Proteins as unsuspecting allies

"The viruses are the Trojan horses that want to enter Troy; the Trojans are the many proteins that transmit the signals and open the 'city gates' to the unwelcome guest", Ari Helenius said. Aided by Professor Lukas Pelkmans' team, Ja-son Mercer examined over 7000 different proteins in order to find out not only which Trojans let the virus in, but which as well are chiefly involved in the supply chain. Using definitive methods, the researchers de-activated each one of the suspected proteins to examine their function,and narrowed the vast number of proteins down to 140 potential culprits. The enzyme kinase PAK1 turned out to be an especially "helpful" citizen of Troy. Without PAK1, the pathogen's trick did not work and the cell did not form any evaginations.

Until now, very little has been known about the mechanism vaccinia viruses use to infiltrate a cell. Professor Helenius, whose research objective is to find out what methods and strategies various different viruses employ to invade somatic cells, clarified "This strategy is a new one". Other viruses, such as herpes, adeno and H1 viruses use macropinocytosis. However the vaccinia virus is the first one identified that uses apoptotic mimicry as an entry strategy.
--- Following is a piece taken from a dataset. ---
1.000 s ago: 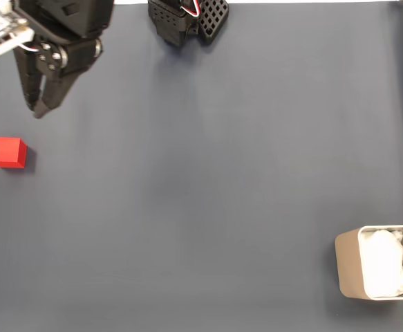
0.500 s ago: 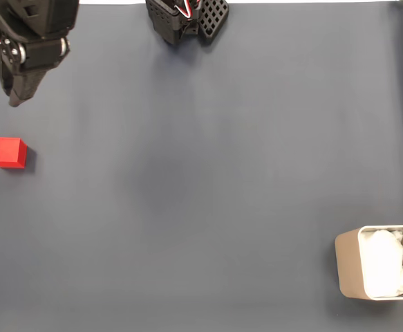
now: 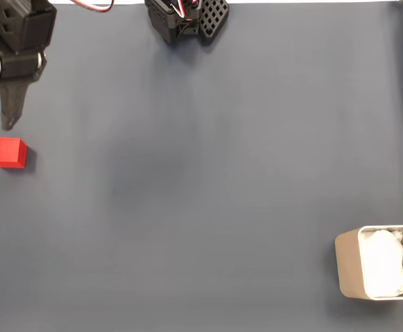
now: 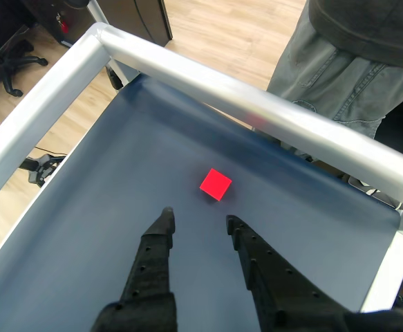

Knowledge of the virus strategies and the signal proteins involved in the ingestion of a virus by a cell is crucial to finding and developing new agents against the pathogens. Until now, antiviral medication has targeted the virus itself. Ari Helenius, however, is looking for substances that interrupt the signaling chain and halt the communication between the virus and the cell. If the cell does not ingest a virus, the virus cannot reproduce and is quickly eliminated by the immune system. This process also has another big advantage: "Viruses cannot adapt to the obstruction of the signal chain all that quickly", he said.

Smallpox: a bioterrorist attack?

The vaccinia virus belongs to a family of particularly dangerous viruses, namely the pox viruses. The most infamous member, Variola, the casitive agent of smallpox constituted a global pandemic disease in the Middle Ages, causing the deaths of millions of people, especially among the indigenous population of North America who became infected by European settlers. Pox was the first viral disease against which a vaccination was developed. In 1771, the first rudimentary vaccine was produced from cowpox viruses, which protected people from the sequelae of the disease. Since 1978, the disease has been classed as eradicated and officially is preserved in only two laboratories; one in Atlanta, the other in Novosibirsk. US authorities, however, fear bioterrorist attacks with pox viruses. Research on these dangerous pathogens is thus encouraged.